Predict ribosome profiling signals, translation efficiency, or protein expression from mRNA sequence.

  • Paper: bioRxiv 2026
  • Upstream: https://github.com/Kingsford-Group/seq2ribo
  • License: CMU Academic/Non-Commercial Research Use Only (commercial use prohibited)
  • Device: GPU only (CUDA required, auto-skipped under --profile cpu)

What it does

seq2ribo uses a Mamba state-space model to predict ribosome profiling data from mRNA sequence alone. It supports three prediction tasks:

  • riboseq: per-position ribosome density profile
  • te: translation efficiency (scalar per transcript)
  • protein: protein expression level (scalar per transcript)
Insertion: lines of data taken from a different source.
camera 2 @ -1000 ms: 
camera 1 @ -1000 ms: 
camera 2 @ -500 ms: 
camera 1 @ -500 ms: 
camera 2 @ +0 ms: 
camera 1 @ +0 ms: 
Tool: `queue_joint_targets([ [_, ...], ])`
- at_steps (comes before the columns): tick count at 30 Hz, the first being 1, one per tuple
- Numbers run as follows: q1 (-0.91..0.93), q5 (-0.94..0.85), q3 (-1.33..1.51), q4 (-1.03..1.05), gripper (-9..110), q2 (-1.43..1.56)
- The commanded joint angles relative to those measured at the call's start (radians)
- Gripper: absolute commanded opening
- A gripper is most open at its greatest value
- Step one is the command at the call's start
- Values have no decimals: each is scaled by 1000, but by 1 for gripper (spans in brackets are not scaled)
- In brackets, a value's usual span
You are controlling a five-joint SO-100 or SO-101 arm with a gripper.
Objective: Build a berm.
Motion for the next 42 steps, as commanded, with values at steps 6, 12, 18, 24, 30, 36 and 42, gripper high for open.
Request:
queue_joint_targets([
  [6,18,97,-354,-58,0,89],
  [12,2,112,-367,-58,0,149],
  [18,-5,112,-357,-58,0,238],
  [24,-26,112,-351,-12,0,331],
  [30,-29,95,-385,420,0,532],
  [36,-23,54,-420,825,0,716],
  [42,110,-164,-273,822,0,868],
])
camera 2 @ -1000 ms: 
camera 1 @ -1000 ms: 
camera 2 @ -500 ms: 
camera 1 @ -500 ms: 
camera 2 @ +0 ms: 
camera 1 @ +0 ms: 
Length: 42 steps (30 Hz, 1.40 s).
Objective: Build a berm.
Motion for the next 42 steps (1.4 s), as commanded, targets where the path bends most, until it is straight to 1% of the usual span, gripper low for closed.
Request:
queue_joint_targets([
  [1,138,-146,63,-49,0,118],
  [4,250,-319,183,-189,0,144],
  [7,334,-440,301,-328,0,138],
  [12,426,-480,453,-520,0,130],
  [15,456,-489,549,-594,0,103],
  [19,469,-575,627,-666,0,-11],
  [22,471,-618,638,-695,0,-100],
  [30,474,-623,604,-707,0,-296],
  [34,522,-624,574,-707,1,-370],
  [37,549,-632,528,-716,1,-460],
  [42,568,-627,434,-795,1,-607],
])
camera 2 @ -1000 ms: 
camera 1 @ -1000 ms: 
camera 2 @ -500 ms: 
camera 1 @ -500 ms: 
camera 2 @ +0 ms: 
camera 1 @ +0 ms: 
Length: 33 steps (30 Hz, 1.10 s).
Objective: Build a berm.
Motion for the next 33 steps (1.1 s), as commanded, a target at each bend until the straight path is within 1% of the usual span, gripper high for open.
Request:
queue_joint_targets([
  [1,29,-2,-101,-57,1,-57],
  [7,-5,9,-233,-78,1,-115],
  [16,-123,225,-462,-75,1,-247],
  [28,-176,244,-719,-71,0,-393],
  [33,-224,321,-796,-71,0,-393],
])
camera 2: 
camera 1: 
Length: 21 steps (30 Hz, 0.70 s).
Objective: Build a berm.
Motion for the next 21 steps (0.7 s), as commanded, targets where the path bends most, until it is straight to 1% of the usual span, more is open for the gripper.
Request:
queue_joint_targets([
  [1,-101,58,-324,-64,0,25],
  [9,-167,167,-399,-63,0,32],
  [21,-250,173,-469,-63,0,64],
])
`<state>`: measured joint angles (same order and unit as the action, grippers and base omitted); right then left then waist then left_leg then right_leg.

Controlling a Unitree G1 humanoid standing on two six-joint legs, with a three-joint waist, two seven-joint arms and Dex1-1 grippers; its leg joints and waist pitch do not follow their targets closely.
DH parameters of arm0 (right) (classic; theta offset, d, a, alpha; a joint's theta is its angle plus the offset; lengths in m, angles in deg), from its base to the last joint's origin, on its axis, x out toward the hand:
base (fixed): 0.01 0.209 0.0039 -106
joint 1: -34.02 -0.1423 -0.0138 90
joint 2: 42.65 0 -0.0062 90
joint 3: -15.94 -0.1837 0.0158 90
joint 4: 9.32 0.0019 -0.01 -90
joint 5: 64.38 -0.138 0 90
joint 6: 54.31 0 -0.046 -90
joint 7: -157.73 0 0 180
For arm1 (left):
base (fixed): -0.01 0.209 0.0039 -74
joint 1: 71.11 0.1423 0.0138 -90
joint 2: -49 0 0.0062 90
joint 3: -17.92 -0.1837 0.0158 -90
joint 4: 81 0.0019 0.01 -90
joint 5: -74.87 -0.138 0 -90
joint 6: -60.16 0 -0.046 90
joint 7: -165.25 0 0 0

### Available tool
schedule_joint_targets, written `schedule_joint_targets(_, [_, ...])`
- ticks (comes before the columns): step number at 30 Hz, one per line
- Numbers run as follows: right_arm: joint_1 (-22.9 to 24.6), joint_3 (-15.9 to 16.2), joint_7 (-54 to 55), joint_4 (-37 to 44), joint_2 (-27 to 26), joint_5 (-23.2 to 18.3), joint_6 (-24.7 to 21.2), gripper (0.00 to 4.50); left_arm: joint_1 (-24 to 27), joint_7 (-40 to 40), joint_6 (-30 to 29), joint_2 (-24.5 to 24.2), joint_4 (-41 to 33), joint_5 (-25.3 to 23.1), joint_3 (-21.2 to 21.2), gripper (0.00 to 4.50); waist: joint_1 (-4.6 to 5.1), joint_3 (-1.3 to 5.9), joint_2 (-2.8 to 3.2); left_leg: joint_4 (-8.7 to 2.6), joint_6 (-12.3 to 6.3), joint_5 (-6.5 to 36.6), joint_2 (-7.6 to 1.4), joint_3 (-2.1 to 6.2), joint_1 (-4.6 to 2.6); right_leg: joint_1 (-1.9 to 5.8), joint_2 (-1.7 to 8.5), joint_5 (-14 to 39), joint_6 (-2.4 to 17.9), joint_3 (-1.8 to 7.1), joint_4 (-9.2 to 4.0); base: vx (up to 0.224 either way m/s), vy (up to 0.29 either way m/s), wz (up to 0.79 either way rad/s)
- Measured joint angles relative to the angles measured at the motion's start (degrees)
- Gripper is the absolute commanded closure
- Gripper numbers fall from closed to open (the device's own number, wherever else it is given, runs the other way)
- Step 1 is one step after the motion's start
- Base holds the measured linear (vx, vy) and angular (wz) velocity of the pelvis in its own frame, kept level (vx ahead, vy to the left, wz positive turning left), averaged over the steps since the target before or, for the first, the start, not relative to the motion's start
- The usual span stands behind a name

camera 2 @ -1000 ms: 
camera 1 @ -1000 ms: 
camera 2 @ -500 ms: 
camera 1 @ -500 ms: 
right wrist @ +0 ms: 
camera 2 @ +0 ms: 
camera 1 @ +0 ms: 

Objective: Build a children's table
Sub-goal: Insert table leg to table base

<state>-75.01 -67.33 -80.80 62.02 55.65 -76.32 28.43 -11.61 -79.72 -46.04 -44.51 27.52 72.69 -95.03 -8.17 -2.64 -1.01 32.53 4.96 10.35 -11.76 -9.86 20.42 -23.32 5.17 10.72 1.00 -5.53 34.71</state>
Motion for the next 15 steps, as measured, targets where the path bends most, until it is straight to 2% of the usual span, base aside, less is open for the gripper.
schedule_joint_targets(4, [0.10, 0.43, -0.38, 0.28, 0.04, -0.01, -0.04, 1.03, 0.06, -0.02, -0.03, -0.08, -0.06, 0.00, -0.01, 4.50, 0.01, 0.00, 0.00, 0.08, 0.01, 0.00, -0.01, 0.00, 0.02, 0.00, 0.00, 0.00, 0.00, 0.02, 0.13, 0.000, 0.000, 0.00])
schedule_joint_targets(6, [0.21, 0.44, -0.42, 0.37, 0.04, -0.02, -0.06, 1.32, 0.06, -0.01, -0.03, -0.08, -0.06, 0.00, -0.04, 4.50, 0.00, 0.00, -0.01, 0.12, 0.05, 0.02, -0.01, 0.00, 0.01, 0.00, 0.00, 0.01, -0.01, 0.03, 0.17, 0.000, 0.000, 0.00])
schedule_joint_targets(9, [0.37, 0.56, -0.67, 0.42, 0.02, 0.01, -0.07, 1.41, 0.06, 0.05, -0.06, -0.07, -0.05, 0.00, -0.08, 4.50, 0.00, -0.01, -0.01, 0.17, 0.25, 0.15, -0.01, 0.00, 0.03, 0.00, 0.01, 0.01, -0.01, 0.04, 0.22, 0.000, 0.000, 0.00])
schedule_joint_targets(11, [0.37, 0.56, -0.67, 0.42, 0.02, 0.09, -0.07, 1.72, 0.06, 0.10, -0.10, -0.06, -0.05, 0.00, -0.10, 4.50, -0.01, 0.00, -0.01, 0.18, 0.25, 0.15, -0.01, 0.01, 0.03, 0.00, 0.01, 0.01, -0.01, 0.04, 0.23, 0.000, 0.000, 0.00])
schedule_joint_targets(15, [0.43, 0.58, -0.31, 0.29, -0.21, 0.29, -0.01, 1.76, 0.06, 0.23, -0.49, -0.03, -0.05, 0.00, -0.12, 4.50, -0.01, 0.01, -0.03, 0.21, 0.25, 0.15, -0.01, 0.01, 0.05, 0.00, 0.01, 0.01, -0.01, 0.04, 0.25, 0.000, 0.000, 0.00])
Models are available for 4 human cell lines: HEK293, LCL, RPE, iPSC.

Input format

FASTA file of mRNA coding sequences (CDS only, or with UTRs if using --use_utr).

Example (tests/data/seq2ribo_test.fa):

>test_cds_1
AUGGCCAAAGCUACCUUGAAGCGAGCACUGGAGAGCUUUGCCAAGGCCUUGAAAGAGAUG
AAAGCCACCAAAGAAUGGAAUGCCGUGACCAAAGCUGCCAGCAUCCUGAAAGAGAAAGCCC
UGGAUUAG

Output format

JSON file with per-sequence predictions:

[
  {
    "id": "test_cds_1",
    "prediction": 2.2616412272516313
  }
]

For the riboseq task, prediction is an array of per-position values instead of a scalar.

Run with Docker

See the Direct Docker guide for the shared docker run recipe (UID, HOME, USER env vars, and GPU flag). Below are the model-specific parts.

docker run --rm \
  --runtime=nvidia -e NVIDIA_VISIBLE_DEVICES=all \
  -v /path/to/input.fa:/data/input.fa \
  -v /path/to/output:/out \
  ghcr.io/ericmalekos/rnazoo-seq2ribo:latest \
  /opt/conda/envs/seq2ribo/bin/python /opt/seq2ribo/scripts/run_inference.py \
    --task te \
    --cell-line hek293 \
    --fasta /data/input.fa \
    --output /out/seq2ribo_output.json

Note: on systems with snap-installed Docker, use --runtime=nvidia -e NVIDIA_VISIBLE_DEVICES=all instead of --gpus all.

Run with Nextflow

nextflow run main.nf -profile docker,gpu \
  --seq2ribo_input /path/to/input.fa \
  --seq2ribo_task te \
  --seq2ribo_cell_line hek293

Only models with input provided will run — no ignore flags needed.

Parameters

Parameter Default Description
--seq2ribo_task te Prediction task: riboseq, te, or protein
--seq2ribo_cell_line hek293 Cell line: hek293, lcl, rpe, or ipsc
--seq2ribo_use_utr false Include UTR regions in prediction

Example output

[
  {
    "id": "test_cds_1",
    "prediction": 2.2616412272516313
  }
]

A TE value of ~2.26 indicates the transcript is predicted to be translated at about 2^2.26 = ~4.8x the average efficiency in HEK293 cells.